* **Your instructions**
Please output exactly the part of the records below that opens with the line containing "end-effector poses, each" and closes with the line containing "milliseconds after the", both lines included, and nothing else.

* **Supplied data**
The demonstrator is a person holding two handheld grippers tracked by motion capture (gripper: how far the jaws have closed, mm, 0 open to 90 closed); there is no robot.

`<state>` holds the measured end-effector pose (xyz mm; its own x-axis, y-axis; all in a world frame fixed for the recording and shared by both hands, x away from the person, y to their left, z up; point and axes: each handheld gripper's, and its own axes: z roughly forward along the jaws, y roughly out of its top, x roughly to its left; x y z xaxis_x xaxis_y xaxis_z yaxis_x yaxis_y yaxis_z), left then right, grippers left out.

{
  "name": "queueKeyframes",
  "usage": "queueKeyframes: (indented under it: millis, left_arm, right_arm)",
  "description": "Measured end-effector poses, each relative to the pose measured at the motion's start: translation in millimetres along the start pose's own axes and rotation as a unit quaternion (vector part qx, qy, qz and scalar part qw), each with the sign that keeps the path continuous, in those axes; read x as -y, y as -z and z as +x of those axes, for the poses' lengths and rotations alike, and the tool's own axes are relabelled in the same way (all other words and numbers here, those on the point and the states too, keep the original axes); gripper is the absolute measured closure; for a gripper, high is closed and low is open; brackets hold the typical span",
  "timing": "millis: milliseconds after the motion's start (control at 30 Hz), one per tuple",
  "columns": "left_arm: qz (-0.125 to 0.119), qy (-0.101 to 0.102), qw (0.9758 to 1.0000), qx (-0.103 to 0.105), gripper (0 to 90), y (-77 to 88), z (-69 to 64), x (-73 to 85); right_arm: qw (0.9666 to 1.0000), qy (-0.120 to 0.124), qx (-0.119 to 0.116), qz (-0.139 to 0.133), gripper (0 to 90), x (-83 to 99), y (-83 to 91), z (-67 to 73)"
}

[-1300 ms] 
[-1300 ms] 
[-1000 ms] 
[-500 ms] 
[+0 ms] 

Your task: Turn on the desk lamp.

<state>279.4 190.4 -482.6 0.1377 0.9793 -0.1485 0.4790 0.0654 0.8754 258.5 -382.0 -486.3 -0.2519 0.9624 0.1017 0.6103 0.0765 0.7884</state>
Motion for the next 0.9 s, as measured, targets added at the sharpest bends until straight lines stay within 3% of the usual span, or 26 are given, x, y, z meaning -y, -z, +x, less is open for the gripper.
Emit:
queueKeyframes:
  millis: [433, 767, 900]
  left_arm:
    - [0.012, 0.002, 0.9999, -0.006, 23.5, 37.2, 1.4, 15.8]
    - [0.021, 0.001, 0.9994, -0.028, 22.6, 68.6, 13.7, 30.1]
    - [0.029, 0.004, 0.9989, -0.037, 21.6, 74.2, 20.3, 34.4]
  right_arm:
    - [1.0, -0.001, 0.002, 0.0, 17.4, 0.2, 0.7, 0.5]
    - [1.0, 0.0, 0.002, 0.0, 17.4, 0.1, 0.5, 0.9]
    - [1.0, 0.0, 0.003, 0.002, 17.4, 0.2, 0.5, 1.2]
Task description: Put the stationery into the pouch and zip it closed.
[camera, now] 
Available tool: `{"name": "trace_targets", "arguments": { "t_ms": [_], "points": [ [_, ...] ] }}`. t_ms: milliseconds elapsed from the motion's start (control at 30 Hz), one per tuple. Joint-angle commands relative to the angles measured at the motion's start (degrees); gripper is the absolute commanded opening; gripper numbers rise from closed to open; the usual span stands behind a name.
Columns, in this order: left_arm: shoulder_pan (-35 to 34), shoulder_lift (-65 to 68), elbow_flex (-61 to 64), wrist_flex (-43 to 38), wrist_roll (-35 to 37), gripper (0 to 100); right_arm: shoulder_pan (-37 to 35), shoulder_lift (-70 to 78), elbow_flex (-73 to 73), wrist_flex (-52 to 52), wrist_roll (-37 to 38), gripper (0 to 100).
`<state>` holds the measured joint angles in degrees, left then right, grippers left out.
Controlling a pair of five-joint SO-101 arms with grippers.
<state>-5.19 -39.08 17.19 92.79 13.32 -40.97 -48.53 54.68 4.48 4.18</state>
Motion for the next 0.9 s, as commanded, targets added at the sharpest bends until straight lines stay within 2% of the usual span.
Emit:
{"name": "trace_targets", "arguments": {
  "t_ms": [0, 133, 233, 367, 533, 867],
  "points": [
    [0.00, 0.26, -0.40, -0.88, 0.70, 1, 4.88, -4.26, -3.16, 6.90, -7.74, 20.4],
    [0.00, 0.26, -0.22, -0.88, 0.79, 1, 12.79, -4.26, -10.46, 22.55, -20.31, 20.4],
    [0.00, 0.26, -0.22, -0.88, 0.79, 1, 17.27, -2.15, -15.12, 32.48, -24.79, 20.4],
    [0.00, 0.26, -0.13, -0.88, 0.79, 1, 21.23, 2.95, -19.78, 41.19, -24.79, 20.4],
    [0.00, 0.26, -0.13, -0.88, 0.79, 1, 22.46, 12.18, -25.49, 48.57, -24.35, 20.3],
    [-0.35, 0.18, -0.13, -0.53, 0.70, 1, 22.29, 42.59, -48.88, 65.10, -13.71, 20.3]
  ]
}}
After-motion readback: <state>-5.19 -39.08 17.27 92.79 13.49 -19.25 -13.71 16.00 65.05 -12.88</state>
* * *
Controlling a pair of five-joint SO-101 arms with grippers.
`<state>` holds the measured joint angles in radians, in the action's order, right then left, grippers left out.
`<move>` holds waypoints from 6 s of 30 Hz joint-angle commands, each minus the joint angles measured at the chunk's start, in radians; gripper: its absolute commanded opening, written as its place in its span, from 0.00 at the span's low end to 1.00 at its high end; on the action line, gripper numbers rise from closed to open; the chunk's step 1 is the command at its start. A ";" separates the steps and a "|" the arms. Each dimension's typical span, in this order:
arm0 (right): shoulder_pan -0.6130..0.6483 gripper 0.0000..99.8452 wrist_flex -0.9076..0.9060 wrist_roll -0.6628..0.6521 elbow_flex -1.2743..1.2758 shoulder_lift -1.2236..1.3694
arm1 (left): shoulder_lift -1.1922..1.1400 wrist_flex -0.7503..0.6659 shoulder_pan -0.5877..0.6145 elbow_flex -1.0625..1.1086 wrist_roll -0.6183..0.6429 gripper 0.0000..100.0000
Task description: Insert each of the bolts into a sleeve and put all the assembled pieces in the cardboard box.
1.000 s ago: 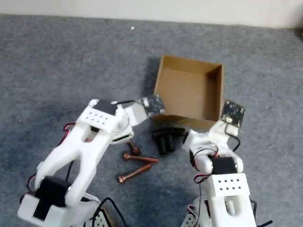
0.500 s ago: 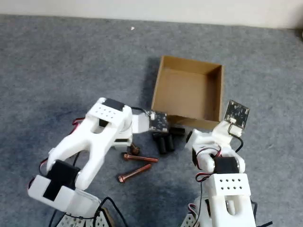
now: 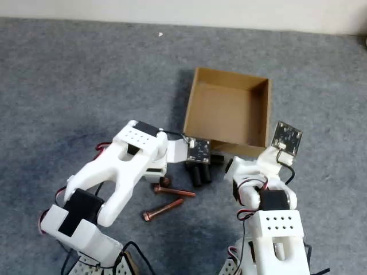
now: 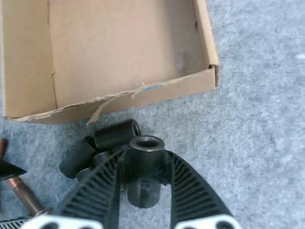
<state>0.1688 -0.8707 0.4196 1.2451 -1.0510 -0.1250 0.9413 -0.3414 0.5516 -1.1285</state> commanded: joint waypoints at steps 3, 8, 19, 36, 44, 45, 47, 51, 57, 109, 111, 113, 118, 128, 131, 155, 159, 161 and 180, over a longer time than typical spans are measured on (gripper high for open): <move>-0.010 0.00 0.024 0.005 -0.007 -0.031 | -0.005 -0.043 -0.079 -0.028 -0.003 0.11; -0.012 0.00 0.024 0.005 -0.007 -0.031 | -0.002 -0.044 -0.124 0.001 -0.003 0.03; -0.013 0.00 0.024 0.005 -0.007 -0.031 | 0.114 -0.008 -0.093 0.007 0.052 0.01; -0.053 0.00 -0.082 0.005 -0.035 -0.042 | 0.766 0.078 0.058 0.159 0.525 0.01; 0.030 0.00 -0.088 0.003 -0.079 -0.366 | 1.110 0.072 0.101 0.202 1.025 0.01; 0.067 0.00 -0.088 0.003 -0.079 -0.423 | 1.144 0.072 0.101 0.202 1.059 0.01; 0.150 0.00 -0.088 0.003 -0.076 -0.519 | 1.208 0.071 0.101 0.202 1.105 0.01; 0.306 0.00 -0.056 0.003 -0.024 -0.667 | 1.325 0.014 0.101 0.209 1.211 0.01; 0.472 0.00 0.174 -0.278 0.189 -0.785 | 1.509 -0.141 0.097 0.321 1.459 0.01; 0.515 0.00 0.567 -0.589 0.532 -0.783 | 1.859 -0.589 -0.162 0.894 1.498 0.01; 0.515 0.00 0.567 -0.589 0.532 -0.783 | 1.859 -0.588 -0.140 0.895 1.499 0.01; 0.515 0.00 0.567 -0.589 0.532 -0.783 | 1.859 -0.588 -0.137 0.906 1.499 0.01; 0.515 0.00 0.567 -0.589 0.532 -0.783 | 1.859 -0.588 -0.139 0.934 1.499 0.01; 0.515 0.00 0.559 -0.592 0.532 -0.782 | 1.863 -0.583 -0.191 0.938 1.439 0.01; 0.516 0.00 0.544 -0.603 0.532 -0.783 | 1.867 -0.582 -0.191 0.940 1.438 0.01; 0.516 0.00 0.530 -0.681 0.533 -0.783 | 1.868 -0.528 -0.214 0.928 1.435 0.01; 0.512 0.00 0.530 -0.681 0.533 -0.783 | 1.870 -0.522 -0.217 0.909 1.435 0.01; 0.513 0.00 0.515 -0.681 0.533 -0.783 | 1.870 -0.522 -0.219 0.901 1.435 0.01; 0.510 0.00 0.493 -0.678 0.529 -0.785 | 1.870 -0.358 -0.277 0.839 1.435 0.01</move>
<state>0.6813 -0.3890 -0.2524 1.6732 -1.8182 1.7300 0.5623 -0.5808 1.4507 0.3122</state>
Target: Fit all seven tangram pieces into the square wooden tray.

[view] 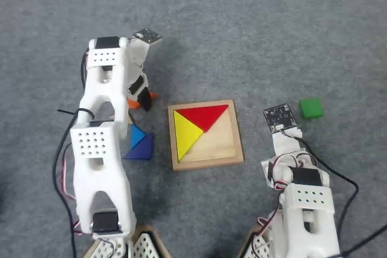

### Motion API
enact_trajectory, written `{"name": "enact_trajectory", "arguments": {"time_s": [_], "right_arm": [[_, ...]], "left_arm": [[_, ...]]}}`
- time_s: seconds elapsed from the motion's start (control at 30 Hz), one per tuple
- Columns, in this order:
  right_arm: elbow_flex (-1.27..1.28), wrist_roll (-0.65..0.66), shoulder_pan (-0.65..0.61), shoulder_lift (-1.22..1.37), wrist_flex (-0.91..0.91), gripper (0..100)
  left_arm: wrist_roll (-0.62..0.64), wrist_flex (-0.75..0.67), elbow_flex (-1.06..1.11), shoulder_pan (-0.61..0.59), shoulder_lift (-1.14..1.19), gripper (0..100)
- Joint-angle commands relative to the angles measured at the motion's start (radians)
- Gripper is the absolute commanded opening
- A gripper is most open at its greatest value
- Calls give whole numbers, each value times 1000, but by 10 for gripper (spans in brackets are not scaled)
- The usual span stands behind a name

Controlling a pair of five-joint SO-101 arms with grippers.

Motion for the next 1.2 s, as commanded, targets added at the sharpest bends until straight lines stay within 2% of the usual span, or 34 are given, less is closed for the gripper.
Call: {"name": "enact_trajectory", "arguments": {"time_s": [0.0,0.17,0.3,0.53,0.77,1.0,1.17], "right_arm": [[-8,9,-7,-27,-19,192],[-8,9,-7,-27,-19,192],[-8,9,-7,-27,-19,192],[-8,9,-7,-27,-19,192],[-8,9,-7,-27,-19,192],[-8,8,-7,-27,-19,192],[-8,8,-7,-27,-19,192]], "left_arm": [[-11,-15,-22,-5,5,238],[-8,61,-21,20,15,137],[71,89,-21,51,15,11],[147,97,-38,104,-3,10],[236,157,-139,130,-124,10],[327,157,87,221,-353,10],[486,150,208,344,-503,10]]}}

* **Result of the exercise**
  "description": "Measured end-effector poses, each relative to the pose measured at the motion's start: translation in millimetres along the start pose's own axes and rotation as a unit quaternion (vector part qx, qy, qz and scalar part qw), each with the sign that keeps the path continuous, in those axes; read x as -y, y as -z and z as +x of those axes, for the poses' lengths and rotations alike, and the tool's own axes are relabelled in the same way (all other words and numbers here, those on the point and the states too, keep the original axes); gripper is the absolute measured closure; for a gripper, high is closed and low is open; brackets hold the typical span",
  "timing": "millis: milliseconds after the motion's start (control at 30 Hz), one per tuple",

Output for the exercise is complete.